Colm O hEigeartaigh closed WSS-56.
----------------------------------

    
> WSS4j statically inserts Bouncycastle and Juice in list of JCE providers
> ------------------------------------------------------------------------
>
>                 Key: WSS-56
>                 URL: https://issues.apache.org/jira/browse/WSS-56
>             Project: WSS4J
>          Issue Type: Bug
>         Environment: IBM JDK 1.4.2 (AIX)
>            Reporter: Fred Dushin
>             Fix For: 1.5.4
>
>
> As described in email
> The WSSConfig class insists on inserting the Bouncycastle JCE provider "first" (or second...) in the list of JCE providers, if it can be found on the classpath.
> The IBM JDK does not seem terribly appreciative of this fact, as the following test case illustrates.  For me, on AIX, using IBM's 1.4.02 JDK, the following code fails with "java.security.KeyStoreException: jks not found".  If I add the Bouncycastle provider to the end of the list of providers, I don't get the error.
> public class Test {
>     public static void
>     main(
>         String[] argv
>     ) {
>         try {
>             java.security.Security.insertProviderAt(
>                 (java.security.Provider) 

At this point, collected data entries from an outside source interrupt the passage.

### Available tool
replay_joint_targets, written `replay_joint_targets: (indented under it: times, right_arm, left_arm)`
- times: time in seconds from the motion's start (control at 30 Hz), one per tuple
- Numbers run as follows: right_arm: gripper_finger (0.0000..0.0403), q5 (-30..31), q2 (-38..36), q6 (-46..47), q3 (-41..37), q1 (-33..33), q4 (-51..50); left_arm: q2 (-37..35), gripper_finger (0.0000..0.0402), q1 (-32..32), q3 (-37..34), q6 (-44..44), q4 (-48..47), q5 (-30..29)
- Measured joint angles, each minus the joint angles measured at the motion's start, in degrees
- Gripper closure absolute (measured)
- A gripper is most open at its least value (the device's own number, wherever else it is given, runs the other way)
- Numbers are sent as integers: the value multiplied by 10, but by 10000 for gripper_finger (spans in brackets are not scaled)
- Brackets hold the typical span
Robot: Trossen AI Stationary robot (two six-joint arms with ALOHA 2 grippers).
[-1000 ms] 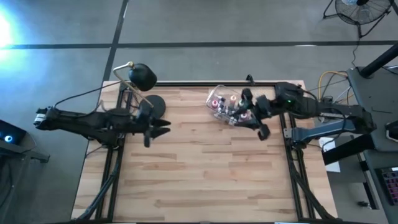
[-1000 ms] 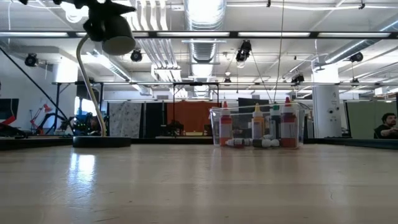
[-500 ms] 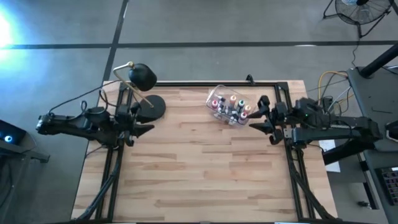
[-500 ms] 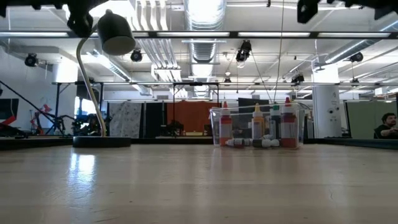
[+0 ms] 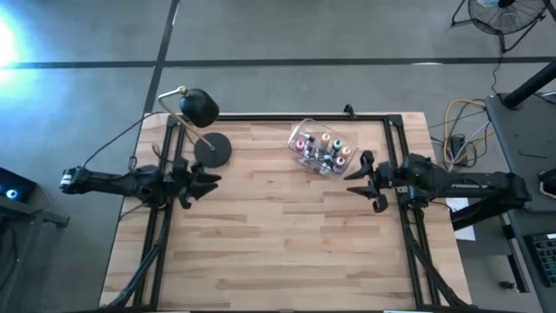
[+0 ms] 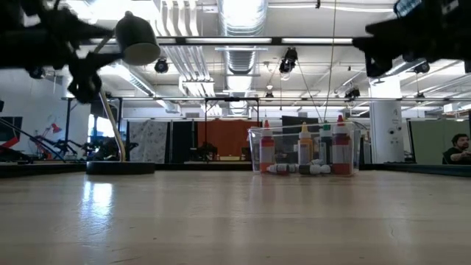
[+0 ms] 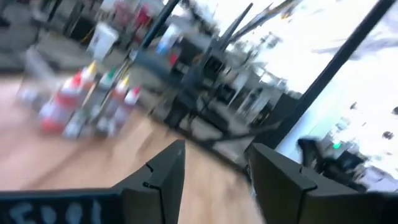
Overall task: Pick & Place food coloring
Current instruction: Return to Home Position
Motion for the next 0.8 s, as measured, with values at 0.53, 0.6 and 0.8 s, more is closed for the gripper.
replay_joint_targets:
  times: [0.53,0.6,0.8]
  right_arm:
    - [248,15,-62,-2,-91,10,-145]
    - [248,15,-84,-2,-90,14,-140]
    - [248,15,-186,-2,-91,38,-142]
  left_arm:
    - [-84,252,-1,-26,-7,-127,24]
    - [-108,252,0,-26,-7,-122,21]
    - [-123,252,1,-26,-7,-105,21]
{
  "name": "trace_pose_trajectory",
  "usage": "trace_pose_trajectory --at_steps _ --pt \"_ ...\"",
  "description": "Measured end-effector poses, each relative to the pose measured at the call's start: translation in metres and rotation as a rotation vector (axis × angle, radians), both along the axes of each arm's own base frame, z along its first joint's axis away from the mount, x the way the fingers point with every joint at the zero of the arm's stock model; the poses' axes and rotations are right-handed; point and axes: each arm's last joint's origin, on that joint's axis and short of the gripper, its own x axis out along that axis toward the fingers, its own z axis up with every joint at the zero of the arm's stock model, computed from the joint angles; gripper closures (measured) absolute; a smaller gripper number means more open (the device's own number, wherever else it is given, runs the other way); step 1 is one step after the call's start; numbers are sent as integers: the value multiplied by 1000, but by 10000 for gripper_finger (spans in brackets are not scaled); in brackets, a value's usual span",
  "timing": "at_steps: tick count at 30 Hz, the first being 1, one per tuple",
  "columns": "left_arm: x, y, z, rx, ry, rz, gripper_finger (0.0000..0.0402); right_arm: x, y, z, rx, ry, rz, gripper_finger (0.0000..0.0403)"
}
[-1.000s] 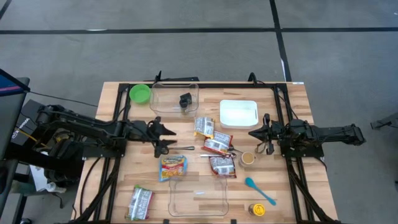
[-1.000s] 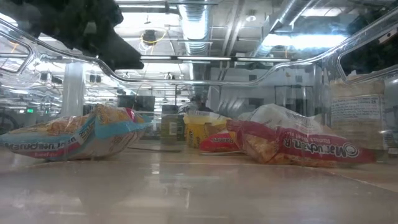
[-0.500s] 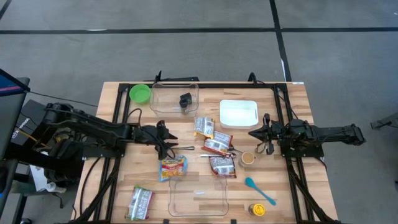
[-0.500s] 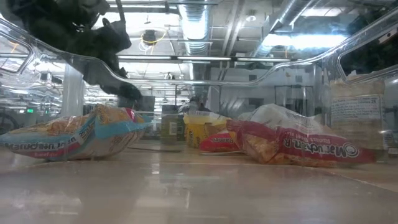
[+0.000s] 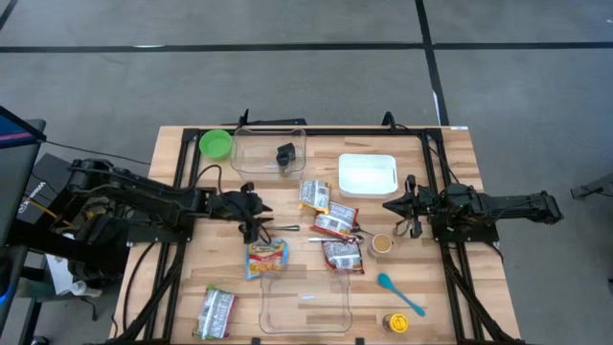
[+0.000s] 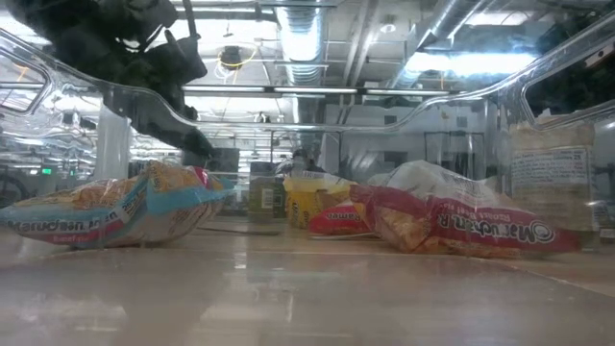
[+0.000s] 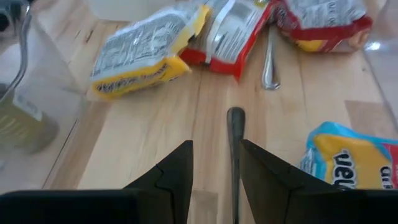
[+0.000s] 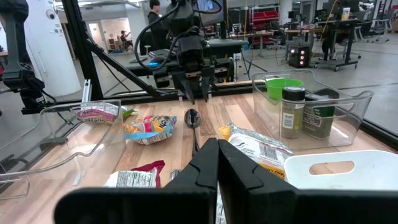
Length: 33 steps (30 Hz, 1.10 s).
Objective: Pick & Place Food Item
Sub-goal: Put the left black spoon into the white bin
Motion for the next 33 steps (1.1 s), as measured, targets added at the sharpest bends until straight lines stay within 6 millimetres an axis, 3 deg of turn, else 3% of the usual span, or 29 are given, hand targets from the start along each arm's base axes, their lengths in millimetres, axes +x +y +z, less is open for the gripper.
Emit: trace_pose_trajectory --at_steps 7,11,25,33 --pt "3 0 9 2 58 2 281 0 0 0 0 0 0 403" --pt "7 -1 3 2 134 -4 281 0 0 0 0 0 0 403" --pt "43 -1 -7 -20 361 -24 284 0 0 0 0 0 1 403" --pt "40 7 -7 -30 428 -10 283 0 0 0 0 0 1 403"
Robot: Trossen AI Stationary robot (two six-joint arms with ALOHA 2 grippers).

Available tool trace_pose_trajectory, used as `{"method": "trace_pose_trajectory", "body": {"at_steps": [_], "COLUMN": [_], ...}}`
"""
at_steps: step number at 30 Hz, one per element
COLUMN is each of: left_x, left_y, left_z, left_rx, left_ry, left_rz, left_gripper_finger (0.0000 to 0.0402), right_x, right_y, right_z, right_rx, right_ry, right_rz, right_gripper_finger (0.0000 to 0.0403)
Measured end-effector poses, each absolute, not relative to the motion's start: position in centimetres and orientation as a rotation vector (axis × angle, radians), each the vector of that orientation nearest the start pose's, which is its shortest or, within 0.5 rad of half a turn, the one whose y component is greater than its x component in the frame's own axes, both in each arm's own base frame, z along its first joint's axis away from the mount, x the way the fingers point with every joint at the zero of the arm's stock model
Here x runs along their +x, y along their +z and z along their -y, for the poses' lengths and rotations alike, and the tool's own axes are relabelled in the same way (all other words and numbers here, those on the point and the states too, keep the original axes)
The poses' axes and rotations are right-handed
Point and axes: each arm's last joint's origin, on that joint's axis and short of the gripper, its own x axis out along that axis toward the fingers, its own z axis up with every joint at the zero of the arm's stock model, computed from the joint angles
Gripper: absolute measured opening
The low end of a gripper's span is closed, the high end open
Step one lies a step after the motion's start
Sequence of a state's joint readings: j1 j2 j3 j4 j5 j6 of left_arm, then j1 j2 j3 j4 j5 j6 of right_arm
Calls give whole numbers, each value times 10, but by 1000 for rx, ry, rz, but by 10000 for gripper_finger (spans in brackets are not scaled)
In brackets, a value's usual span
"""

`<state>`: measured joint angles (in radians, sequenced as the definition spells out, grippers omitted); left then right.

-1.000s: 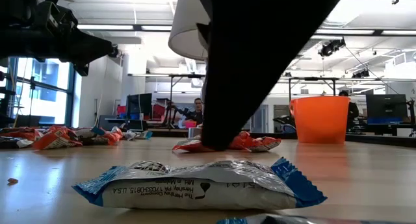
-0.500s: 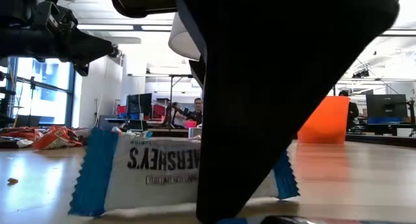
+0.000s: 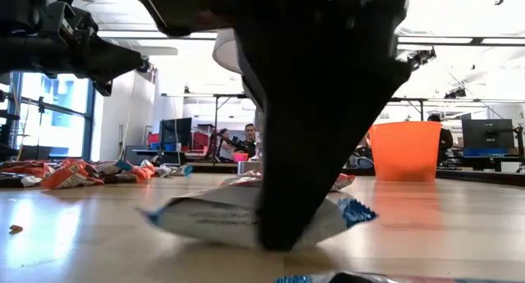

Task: Sort candy
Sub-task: Put the white chocolate bar into the orange bucket

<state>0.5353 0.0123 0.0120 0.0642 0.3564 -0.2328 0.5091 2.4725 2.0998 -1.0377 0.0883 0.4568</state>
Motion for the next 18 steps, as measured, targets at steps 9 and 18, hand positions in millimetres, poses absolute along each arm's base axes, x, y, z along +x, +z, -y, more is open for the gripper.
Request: {"method": "trace_pose_trajectory", "body": {"at_steps": [9,18], "left_x": [87,87], "left_y": [173,173], "left_z": [-40,-40], "left_rx": [-204,-204], "left_ry": [171,172], "left_rz": [79,78], "left_gripper_finger": [65,65], "right_x": [410,374], "right_y": [182,258], "right_z": [-204,-174], "right_rx": [-219,-264], "right_ry": [-178,-361], "right_rz": [-1468,-1450], "right_gripper_finger": [21,19]}}
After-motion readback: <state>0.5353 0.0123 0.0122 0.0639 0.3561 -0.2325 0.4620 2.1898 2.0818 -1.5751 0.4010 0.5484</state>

>                     Class.forName(
>                         "org.bouncycastle.jce.provider.BouncyCastleProvider"
>                     ).newInstance(), 
>                 2
>             );
>             final java.security.KeyStore keystore = 
>                 java.security.KeyStore.getInstance(
>                     "jks"
>             );
>             java.io.FileInputStream fis =
>                 new java.io.FileInputStream(
>                     "alice.jks"
>                 );
>             keystore.load(fis, "password".toCharArray());
>         } catch (Exception e) {
>             e.printStackTrace();
>         }
>     }
> }
> Truss on AIX shows some intersting behavior.  It looks like the JVM can't locate org/bouncycastle/jce/provider/JDKMessageDigest$SHA1.class, but it's a bit hard to decipher.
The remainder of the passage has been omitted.